No, the show and its content are ridiculous. And the only reason we were still watching there for a while was because of Chuck and Blair, the Carrie and Big for the next generation (and I realize that’s probably being way too generous). Sex in a limo, on again off again, on again, hotel trade off again, on again, near-death experience off again, maybe on again Chuck and Blair. You see the problem. Too much on again off again. Too much will they or won’t they (and when they inevitably won’t, what will the stupid reason be this time?). We were teased too much. We stopped caring. “Yes!” we screamed. “Break up! Stay apart! We don’t care!”
So what to do? Gossip Girl did the only thing it could: introduced us to an alternative that made us feel new things about Chuck and Blair. The unlikeliest of all couples, Dan and Blair.
Sure they’ve always hated each other. Sure the each represent everything that the other person is not. But over the course of a season, the show built up the realistic possibility of Dan and Blair, and then dangled that possibility just long enough that some of us (guilty) actually wanted it. The show gave us enough of a break from the headache that was Chuck and Blair that we could start to root for them again. There was real emotional pull from both sides! Real turmoil over who was better and what we wanted! Blair’s indecisiveness made sense for the first time in years!

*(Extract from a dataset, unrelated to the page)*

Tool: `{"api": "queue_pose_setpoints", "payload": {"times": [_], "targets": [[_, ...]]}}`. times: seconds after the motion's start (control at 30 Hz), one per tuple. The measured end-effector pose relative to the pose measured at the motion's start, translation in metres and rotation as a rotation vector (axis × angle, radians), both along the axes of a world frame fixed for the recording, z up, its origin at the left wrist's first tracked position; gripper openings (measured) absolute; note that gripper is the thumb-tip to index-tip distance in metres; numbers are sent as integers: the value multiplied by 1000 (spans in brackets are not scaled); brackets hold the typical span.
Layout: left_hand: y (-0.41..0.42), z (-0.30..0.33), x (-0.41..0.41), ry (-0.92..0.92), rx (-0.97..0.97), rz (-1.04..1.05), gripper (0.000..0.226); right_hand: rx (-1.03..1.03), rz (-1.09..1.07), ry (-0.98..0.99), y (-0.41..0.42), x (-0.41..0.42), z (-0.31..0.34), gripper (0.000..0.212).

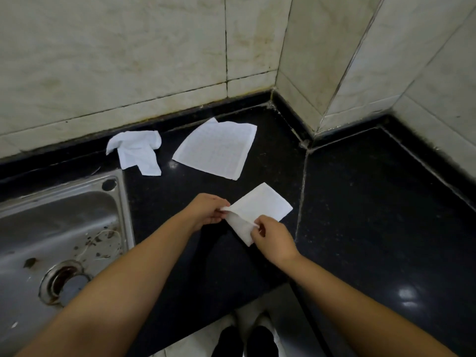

All of those exclamation points add up to the fact that Chuck and Blair are interesting again. Maybe not as interesting as they were in season one, but definitely more than have ever been since. The Dan-Blair-Chuck play marks a return to
brilliance watchability for Gossip Girl. As this next season will probably be its last, that’s good news. We have 22 episodes to wrap up a great love story that does not need to be told anymore. It’s already been told about five times throughout the course of the show.